Correspondence Analysis - Program Overview
The Correspondence Analysis module is a full-featured implementation of simple and multiple correspondence analysis techniques.
Input data
Statistica accepts, as input data, files with grouping (coding) variables that are to be used to compute the following:
- The crosstabulation table
- Data files that contain frequencies (or some other measure of correspondence, association, similarity, confusion)
- Coding variables that identify (enumerate) the cells in the input table
- Data files with frequencies (or other measure of correspondence) only (ones the user can directly type in and analyze a frequency table)
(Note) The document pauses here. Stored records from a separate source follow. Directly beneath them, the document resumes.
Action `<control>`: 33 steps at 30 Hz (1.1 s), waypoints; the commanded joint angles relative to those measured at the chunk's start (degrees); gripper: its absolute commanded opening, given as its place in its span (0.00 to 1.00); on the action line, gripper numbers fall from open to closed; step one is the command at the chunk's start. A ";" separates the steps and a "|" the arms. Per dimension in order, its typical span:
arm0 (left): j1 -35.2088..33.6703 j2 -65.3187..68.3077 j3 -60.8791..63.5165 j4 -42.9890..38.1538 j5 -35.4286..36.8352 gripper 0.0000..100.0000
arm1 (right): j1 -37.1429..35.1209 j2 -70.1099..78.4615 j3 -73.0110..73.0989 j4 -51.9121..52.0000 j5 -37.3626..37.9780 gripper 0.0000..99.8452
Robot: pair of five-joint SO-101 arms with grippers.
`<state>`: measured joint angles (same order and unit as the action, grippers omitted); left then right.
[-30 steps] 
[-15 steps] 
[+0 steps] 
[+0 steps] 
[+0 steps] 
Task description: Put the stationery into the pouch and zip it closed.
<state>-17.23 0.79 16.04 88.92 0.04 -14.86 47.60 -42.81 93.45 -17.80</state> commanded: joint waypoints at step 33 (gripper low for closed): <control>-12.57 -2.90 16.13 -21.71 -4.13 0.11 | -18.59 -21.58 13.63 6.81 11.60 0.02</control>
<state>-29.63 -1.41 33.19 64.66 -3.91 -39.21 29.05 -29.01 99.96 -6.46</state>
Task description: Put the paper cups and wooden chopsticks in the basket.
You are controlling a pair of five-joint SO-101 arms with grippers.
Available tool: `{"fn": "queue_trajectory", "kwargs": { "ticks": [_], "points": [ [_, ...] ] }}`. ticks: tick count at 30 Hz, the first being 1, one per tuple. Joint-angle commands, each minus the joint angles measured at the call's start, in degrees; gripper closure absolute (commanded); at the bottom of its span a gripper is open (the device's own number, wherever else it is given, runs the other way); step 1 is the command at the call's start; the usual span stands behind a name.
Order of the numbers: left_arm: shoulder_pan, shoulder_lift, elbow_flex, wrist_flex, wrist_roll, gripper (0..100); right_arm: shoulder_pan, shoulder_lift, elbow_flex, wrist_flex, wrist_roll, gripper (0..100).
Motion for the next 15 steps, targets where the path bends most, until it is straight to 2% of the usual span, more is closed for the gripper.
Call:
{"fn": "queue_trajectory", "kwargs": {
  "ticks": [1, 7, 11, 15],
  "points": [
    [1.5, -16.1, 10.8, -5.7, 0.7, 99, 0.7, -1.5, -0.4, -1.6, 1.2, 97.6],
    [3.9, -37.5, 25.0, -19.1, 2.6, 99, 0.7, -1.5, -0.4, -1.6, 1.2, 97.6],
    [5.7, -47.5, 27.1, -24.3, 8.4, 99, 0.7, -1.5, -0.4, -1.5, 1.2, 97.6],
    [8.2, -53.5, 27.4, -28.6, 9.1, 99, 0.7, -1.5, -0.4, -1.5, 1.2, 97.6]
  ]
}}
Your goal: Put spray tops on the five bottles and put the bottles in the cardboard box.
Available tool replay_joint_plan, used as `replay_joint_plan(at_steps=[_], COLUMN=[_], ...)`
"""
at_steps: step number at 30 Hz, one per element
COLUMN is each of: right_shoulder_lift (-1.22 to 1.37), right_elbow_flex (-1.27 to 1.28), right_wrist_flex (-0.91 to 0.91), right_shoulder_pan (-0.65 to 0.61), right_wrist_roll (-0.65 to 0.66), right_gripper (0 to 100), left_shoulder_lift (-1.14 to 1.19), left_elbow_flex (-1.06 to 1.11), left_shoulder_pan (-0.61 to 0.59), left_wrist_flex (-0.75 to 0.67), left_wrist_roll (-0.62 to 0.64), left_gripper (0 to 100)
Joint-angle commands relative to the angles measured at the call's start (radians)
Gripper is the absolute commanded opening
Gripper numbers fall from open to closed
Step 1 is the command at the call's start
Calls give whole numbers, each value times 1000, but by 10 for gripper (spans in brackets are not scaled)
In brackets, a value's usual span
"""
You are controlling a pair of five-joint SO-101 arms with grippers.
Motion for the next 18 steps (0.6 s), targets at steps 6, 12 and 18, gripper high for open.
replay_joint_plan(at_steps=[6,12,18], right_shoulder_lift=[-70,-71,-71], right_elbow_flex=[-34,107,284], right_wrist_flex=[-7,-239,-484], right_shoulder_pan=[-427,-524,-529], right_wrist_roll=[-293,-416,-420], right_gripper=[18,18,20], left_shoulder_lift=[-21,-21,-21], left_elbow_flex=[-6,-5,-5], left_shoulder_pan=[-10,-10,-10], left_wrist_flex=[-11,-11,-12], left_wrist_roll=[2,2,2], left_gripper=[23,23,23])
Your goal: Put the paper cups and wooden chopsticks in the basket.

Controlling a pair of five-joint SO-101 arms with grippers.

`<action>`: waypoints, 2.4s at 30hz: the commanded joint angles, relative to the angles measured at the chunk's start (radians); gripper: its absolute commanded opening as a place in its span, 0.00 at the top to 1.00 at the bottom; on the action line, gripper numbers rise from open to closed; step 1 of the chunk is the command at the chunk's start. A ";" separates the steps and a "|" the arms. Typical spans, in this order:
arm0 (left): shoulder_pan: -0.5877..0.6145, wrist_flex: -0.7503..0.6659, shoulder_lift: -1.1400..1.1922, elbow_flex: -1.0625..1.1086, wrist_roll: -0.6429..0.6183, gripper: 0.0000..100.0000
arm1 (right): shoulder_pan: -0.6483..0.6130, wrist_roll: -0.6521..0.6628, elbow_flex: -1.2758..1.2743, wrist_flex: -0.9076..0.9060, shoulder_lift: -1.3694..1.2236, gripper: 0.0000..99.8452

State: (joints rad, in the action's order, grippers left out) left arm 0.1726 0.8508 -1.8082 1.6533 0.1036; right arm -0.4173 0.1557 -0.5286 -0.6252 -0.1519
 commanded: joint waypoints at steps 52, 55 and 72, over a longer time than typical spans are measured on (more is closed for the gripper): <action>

For multiple correspondence analysis the user can also directly specify a Burt table as input for the analysis.
Descriptive statistics
Statistica computes various tables, including these:
- The table of row percentages
- Column percentages
- Total percentages
- Expected values
- Observed minus expected values
- Standardized deviates
- Contributions to the Chi-square values
All of these statistics can be plotted in 3D bivariate histograms.
Results
Statistica computes the generalized eigenvalues and reports all standard diagnostics, including the singular values, eigenvalues, and proportions of inertia for each dimension.
You can either manually choose the number of dimensions or specify a cutoff value for the maximum cumulative percent of inertia. Statistica computes the standard coordinate values for column and row points.
You have the following choice:
- Row-profile standardization
- Column-profile standardization
- Row and column profile standardization
- Canonical standardization
For each dimension and row or column point, Statistica computes the inertia, quality, and cosine² values.
In addition, you can display the matrices of the generalized singular vectors; these matrices can be accessed using Statistica Visual Basic, for example, in order to implement a non-standard method of computing the coordinates.
Supplementary points
You can compute coordinate values and related statistics (quality and cosine² values) for supplementary points (row or column), and compare the results with the regular row and column points.
Supplementary points can also be specified for multiple correspondence analysis.
Graphical results
In addition to the 3D bivariate histograms that can be computed for all tables, you can produce a line plot for the eigenvalues, and 1D, 2D, and 3D plots for the row or column points.
Row and column points can also be combined in a single graph, along with any supplementary points (each type of point uses a different color and point marker, so the different types of points can easily be identified in the plots). All points are labeled, and an option is available to truncate the names for the points to a user-specified number of characters.
Alternative procedures
The Basic Statistics module contains numerous options for computing multi-way frequency tables, and measures of association for those tables.
- The Log-Linear Analysis of Frequency Tables module also analyzes multi-way frequency tables, and includes facilities for analyzing relationships between categorical variables.
- For continuous variables, the Multidimensional Scaling and Factor Analysis modules produce results that are similar in nature and interpretation.